For a few days now I’ve been looking through thousands of pictures to make sure that they’re synced from iCloud to the Photo app before they’re deleted. In so doing I noticed how far in front of a group I was hiking a few years ago. Instead of hiking with the group I was so far in front that I could get group shots without trying. Eventually, they did pose, as if it had been intentional rather than my walking habit.


What you see in the pictures is that I did stop and I was with the group a lot, waiting for people to catch up, take pictures as they did, and then go fast again. During a more recent hike I found that I was fast until 3000m and then I slowed down to become one of the slowest. I don’t know whether it was lack of energy, which it could be, or that I’m not used to being at altitude. This will be especially true this summer after two summers spent at low altitude.


If I was an extrovert I wouldn’t be walking at the front of the group taking pictures. I’d be in the middle having conversations, and if I was having conversations then, then I wouldn’t be writing so many blog posts now.


Normally I’d look at the images and I’d enjoy them, and that would be it. As tomorrow is the day for Valentine’s Day content I can squeeze this post in. It’s because I saw a woman smile at the camera in so many images that I wish I had been closer, rather than at a distance.
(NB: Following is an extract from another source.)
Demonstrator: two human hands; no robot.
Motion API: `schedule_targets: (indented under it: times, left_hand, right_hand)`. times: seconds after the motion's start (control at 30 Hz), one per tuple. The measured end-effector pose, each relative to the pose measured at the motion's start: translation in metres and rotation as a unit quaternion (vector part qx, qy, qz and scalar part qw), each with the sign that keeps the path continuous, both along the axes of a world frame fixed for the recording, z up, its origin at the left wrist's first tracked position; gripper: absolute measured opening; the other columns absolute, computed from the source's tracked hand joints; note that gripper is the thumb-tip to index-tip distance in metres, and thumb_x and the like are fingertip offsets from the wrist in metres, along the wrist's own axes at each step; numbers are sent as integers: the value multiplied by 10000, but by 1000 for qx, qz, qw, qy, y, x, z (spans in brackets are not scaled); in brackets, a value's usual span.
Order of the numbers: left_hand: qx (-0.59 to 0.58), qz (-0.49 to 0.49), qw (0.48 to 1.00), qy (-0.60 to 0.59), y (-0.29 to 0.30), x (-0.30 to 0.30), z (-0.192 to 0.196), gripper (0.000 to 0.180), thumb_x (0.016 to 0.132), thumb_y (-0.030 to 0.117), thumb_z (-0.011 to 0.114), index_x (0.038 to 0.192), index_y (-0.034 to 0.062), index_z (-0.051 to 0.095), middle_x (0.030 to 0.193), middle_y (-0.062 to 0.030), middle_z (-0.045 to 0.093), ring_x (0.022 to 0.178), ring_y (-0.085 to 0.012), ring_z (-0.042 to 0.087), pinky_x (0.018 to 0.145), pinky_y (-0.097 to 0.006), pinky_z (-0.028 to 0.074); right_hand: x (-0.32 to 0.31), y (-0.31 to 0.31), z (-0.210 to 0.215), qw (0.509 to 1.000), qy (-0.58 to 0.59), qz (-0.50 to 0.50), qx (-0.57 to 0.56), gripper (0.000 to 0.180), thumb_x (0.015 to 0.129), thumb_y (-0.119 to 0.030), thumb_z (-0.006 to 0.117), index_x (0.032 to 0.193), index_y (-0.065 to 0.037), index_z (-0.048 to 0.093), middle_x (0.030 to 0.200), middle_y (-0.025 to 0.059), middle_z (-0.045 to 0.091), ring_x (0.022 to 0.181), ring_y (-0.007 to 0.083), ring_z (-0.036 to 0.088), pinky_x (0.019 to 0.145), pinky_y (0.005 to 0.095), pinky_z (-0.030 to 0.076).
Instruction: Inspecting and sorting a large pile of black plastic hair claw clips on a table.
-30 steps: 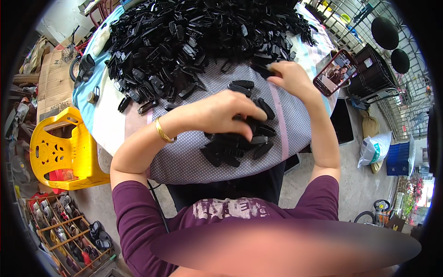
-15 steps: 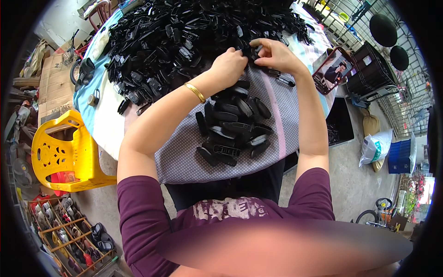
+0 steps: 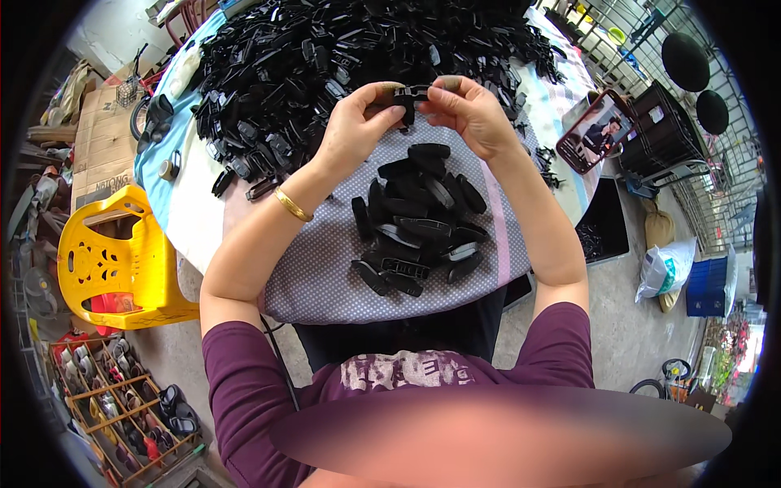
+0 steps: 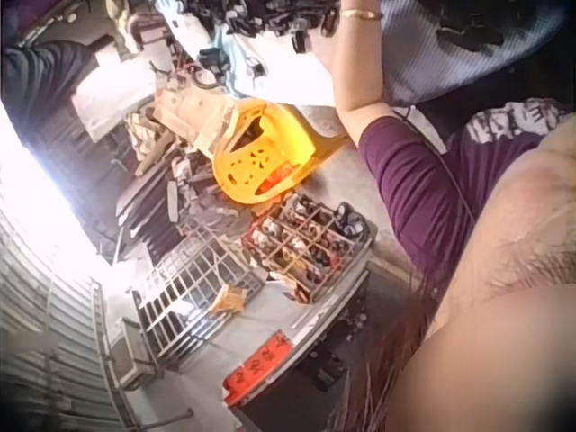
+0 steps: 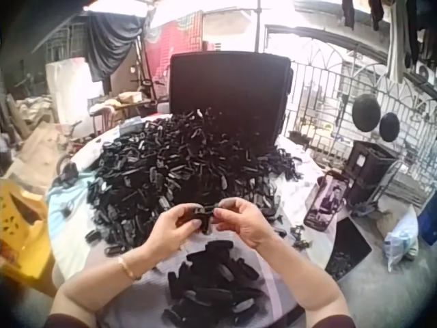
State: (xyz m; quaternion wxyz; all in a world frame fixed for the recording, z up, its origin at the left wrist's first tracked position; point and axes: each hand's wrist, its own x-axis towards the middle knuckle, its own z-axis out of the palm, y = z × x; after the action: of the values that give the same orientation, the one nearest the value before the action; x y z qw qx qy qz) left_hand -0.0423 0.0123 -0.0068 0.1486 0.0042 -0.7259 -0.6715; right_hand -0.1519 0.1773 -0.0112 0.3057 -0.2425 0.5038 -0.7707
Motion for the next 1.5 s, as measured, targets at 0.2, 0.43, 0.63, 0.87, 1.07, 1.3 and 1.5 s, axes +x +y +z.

I am thinking of the opportunity I had but didn’t consolidate.


It’s a cruel paradox of life that we will see the same individuals for years of sporting activities without fail and yet when we’re interested we only see them at three or four events. I often joke “everyone I appreciate leaves”.


Not that it isn’t fun to pretend that I care about Valentine’s day for the commercial reason I actually care about the day because back in 2003 I got my driving licence and that was the start of me having the freedom to drive myself without having a passenger. Yes, there is a pun in there. My first drive was to drink hot chocolate with a girlfriend and a best friend, who was also female. That day was special. The freedom of driving a car, the freedom of the open road, the freedom not to wait for a train or a bus. The freedom to have all of the adventures that I write about in this blog.


I could write more but I think it’s time for me to go for a virtual bike ride as it’s windy and rainy out in the real world.